→ **EXERCISE**:
Look through the material beneath and copy each line with the word "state".

→ **RECORDED DATA**:
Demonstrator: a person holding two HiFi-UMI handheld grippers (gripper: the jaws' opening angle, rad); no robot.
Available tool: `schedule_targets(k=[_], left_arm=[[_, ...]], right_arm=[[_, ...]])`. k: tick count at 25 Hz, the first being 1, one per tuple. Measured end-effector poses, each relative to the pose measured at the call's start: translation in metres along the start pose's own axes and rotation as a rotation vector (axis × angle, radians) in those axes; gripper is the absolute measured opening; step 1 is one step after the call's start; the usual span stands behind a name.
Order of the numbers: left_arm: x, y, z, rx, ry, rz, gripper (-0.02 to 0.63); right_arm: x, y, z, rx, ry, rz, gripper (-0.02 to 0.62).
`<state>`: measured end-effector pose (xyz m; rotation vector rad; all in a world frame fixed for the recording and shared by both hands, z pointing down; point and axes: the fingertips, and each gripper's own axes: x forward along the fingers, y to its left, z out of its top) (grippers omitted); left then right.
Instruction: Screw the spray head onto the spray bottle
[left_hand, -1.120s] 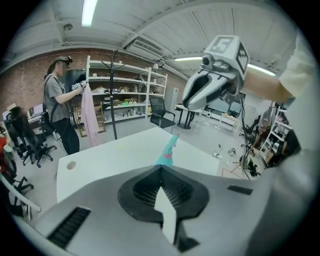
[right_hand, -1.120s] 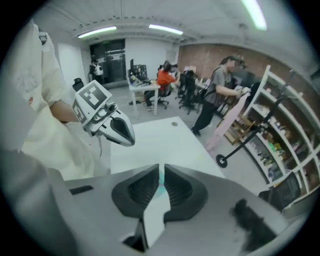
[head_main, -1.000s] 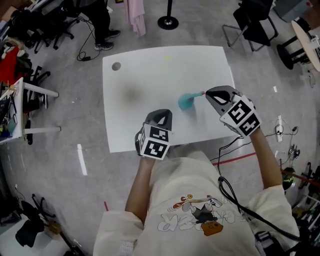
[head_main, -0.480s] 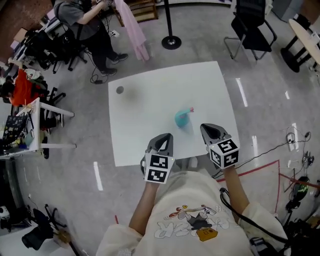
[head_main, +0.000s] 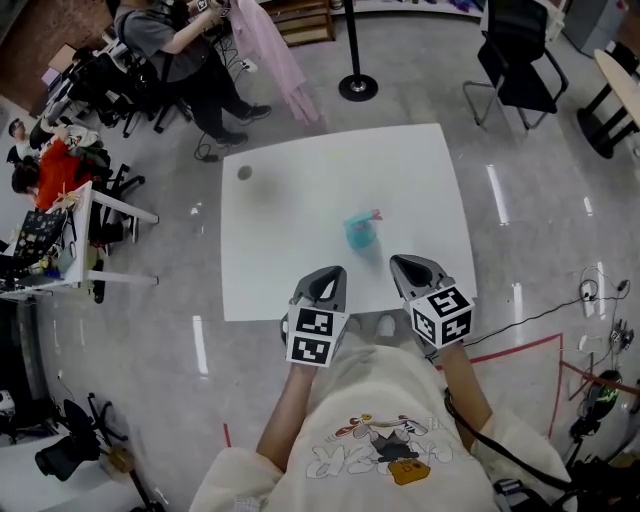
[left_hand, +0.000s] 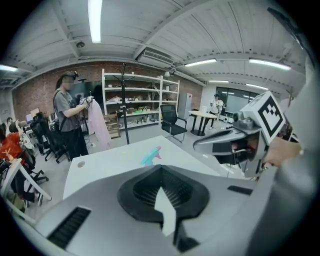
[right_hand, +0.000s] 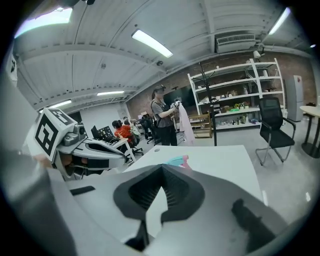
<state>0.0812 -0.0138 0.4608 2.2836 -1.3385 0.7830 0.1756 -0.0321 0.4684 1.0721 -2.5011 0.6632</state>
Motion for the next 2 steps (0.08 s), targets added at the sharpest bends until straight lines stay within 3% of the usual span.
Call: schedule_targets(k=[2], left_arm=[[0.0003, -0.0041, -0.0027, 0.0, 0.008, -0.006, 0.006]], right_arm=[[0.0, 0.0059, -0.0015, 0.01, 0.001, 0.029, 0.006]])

→ **EXPECTED ANSWER**:
`<state>`: measured end-effector pose (xyz m; rotation vector rad; all in a world frame fixed for the recording and shared by both hands, z pointing down; point and axes: the fingertips, and each gripper's own axes: x forward along the fingers, y to its left, z out of its top) (grippers omitted); left then right.
<state>0.0812 -0.0138 0.4608 2.2836 -1.3385 0.7830 0.1756 -0.0321 0.4684 1.0721 -2.5011 0.6632</state>

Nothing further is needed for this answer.